> _EXERCISE_: Below is some data. Retype exactly the lines starting at the one with "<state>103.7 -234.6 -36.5" and ending at the one with "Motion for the".

> _DATA SHOWN_:

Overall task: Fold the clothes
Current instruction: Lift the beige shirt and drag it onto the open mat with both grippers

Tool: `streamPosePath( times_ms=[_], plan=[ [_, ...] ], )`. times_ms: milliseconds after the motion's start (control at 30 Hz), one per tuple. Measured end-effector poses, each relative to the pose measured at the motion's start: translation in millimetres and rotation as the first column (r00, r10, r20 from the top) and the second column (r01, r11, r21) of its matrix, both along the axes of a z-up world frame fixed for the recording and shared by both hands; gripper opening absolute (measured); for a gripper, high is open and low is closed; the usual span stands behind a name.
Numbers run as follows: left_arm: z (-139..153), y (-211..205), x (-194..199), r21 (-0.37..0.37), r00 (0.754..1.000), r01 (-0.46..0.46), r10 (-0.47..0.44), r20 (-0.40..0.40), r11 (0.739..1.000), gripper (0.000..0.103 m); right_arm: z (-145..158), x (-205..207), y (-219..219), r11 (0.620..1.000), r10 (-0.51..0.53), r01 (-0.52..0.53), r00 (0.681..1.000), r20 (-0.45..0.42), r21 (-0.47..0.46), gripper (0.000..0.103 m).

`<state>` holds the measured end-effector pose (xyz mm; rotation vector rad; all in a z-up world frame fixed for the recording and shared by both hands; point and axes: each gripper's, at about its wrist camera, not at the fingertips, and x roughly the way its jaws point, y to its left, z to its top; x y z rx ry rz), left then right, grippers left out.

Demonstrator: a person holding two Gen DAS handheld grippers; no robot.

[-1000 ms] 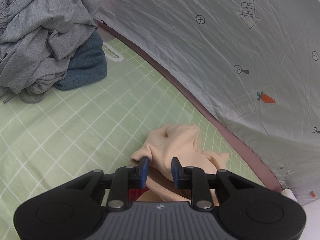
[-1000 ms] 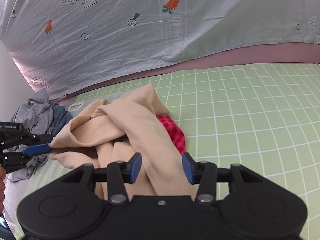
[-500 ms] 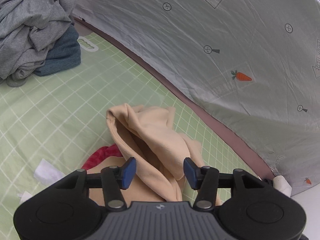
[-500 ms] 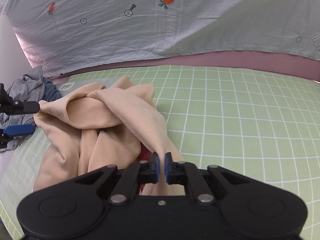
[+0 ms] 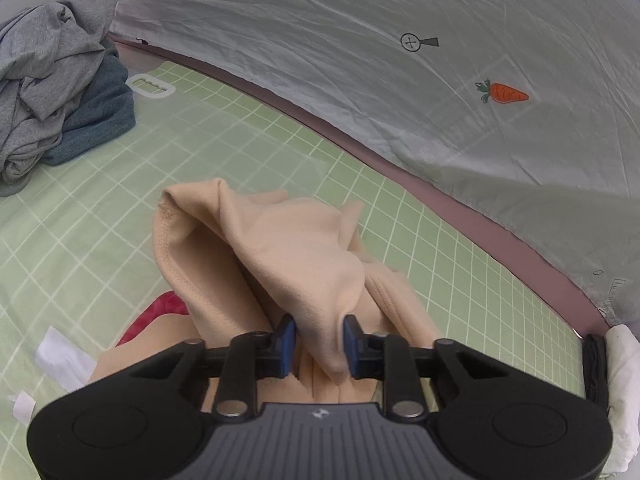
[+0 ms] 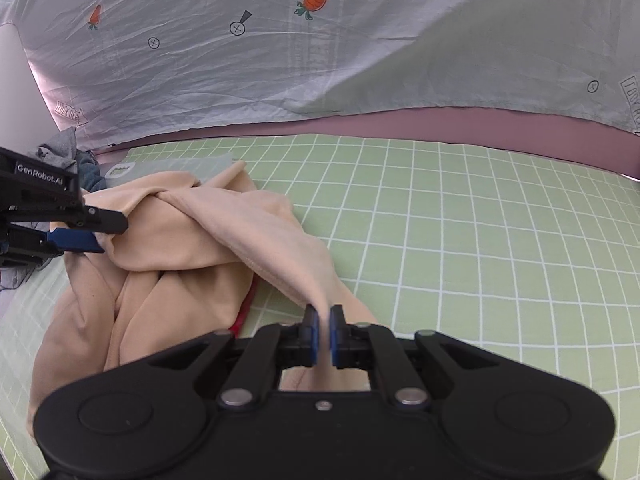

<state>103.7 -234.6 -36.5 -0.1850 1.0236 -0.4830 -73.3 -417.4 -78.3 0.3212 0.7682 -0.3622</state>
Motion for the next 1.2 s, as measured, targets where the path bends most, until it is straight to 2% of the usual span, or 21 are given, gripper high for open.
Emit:
streamPosePath(
  times_ms=[200,300,500,633,700,733,800,833,867,900,1000,1067,1133,1200],
  plan=[
    [9,23,4,0.039,0.999,-0.021,0.019,0.046,0.999,0.010,-6,-5,-16,0.979,-0.125,0.115,0.991,-0.049,-0.168,0.005],
    [19,41,10,0.034,0.998,-0.022,0.020,0.065,0.999,0.011,2,-13,-35,0.932,-0.192,0.166,0.980,-0.049,-0.323,0.005],
    [40,79,37,0.021,0.992,-0.080,0.077,0.099,0.997,0.010,43,-22,-98,0.847,-0.348,0.323,0.937,0.019,-0.423,0.005],
    [55,109,82,0.026,0.976,-0.153,0.147,0.158,0.988,0.009,75,-16,-132,0.781,-0.429,0.419,0.899,0.090,-0.464,0.005],
    [60,121,103,0.051,0.965,-0.176,0.162,0.206,0.983,0.008,92,-11,-144,0.765,-0.442,0.449,0.888,0.130,-0.461,0.005],
    [65,125,113,0.084,0.950,-0.203,0.176,0.258,0.976,0.001,98,-7,-146,0.761,-0.441,0.455,0.886,0.146,-0.463,0.005],
    [74,133,137,0.158,0.900,-0.301,0.226,0.373,0.940,0.000,108,4,-146,0.746,-0.440,0.468,0.881,0.175,-0.474,0.005],
    [77,137,151,0.175,0.881,-0.352,0.262,0.393,0.919,0.000,110,10,-144,0.736,-0.442,0.472,0.878,0.184,-0.486,0.005],
    [78,142,163,0.176,0.878,-0.377,0.290,0.381,0.909,0.000,111,15,-142,0.730,-0.445,0.477,0.875,0.189,-0.490,0.006],
    [78,146,173,0.170,0.887,-0.375,0.299,0.351,0.911,0.001,109,19,-141,0.746,-0.443,0.472,0.878,0.179,-0.470,0.007],
    [74,156,184,0.163,0.917,-0.339,0.286,0.279,0.927,0.005,84,28,-135,0.840,-0.421,0.425,0.903,0.088,-0.339,0.018],
    [61,147,168,0.177,0.942,-0.271,0.223,0.250,0.946,0.023,65,25,-125,0.872,-0.410,0.407,0.911,0.048,-0.273,0.026],
    [46,132,146,0.181,0.967,-0.194,0.156,0.201,0.964,0.029,46,14,-110,0.894,-0.409,0.402,0.913,0.007,-0.197,0.032],
    [29,113,118,0.178,0.987,-0.115,0.092,0.133,0.977,0.036,29,3,-93,0.916,-0.392,0.388,0.920,-0.022,-0.106,0.032]
  ],
)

> _RESULT FOR THIS TASK_:
<state>103.7 -234.6 -36.5 -0.1850 1.0236 -0.4830 -73.3 -417.4 -78.3 0.3212 0.7682 -0.3622</state>
Motion for the next 1.2 s, as measured, targets where the path bends most, until it is straight to 2% of the usual span, or 21 are given, gripper high for open.

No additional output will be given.